[Start of Attachment]

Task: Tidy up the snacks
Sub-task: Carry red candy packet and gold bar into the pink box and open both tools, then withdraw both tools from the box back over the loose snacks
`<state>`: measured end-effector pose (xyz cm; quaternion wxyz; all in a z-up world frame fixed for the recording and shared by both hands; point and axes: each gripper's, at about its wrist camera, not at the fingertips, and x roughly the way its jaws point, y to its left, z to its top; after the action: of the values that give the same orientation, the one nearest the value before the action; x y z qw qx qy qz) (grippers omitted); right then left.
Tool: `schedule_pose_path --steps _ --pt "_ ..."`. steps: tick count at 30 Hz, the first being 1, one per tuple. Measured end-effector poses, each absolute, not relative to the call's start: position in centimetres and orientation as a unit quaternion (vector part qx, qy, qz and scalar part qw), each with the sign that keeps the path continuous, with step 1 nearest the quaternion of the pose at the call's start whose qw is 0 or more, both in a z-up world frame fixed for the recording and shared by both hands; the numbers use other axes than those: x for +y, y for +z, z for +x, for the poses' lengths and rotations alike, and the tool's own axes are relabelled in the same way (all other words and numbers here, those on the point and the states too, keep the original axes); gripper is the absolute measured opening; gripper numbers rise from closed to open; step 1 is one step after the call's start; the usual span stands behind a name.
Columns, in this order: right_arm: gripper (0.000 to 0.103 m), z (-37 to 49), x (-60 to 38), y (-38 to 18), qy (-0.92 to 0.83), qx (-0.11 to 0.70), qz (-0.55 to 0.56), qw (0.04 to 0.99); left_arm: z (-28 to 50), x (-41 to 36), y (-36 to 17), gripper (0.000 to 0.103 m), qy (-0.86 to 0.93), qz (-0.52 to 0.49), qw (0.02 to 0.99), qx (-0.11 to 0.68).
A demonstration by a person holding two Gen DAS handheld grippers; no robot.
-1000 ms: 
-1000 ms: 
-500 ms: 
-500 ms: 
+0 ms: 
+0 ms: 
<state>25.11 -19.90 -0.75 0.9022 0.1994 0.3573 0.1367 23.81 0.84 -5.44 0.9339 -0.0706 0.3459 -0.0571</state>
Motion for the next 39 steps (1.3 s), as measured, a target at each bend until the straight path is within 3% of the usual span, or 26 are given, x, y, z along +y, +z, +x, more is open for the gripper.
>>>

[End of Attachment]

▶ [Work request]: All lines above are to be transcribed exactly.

▶ [Exercise solution]:
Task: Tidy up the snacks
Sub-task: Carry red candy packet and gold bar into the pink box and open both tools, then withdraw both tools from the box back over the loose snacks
`<state>`: measured end-effector pose (xyz cm; quaternion wxyz; all in a z-up world frame fixed for the recording and shared by both hands; point and axes: each gripper's, at about its wrist camera, not at the fingertips, and x roughly the way its jaws point, y to its left, z to its top; after the action: of the values that give the same orientation, the one nearest the value before the action; x y z qw qx qy qz) (grippers omitted); right then left.
Tool: `schedule_pose_path --steps _ --pt "_ ..."`. steps: tick count at 30 Hz, the first being 1, one per tuple. Measured end-effector poses, each absolute, not relative to the call's start: position in centimetres and orientation as a unit quaternion (vector part qx, qy, qz and scalar part qw), each with the sign that keeps the path continuous, with step 1 nearest the quaternion of the pose at the call's start whose qw is 0 or more, both in a z-up world frame fixed for the recording and shared by both hands; the numbers use other axes than those: x for +y, y for +z, z for +x, for the poses' lengths and rotations alike, and the tool's own axes are relabelled in the same way (all other words and numbers here, those on the point and the states too, keep the original axes); gripper is the absolute measured opening; gripper numbers rise from closed to open; step 1 is one step after the call's start; the usual span stands behind a name.
Columns, in this order: right_arm: gripper (0.000 to 0.103 m), z (-37 to 49), x (-60 to 38), y (-38 to 18), qy (-0.92 to 0.83), qx (-0.11 to 0.70), qz (-0.55 to 0.56), qw (0.04 to 0.99); left_arm: z (-28 to 50), x (-41 to 36), y (-36 to 17), gripper (0.000 to 0.103 m), qy (-0.86 to 0.93), qz (-0.52 to 0.49), qw (0.02 to 0.99), qx (-0.11 to 0.68).
A demonstration by a person holding two Gen DAS handheld grippers; no robot.
-1000 ms: 
-1000 ms: 
-500 ms: 
-500 ms: 
+0 ms: 
+0 ms: 
<state>25.11 -19.90 -0.75 0.9022 0.1994 0.3573 0.1367 23.81 0.84 -5.44 0.9339 -0.0706 0.3459 -0.0571</state>
Motion for the next 39 steps (1.3 s), as measured, a target at each bend until the straight path is within 3% of the usual span, or 26 are given, x, y, z along +y, +z, +x, more is open for the gripper.
>>>

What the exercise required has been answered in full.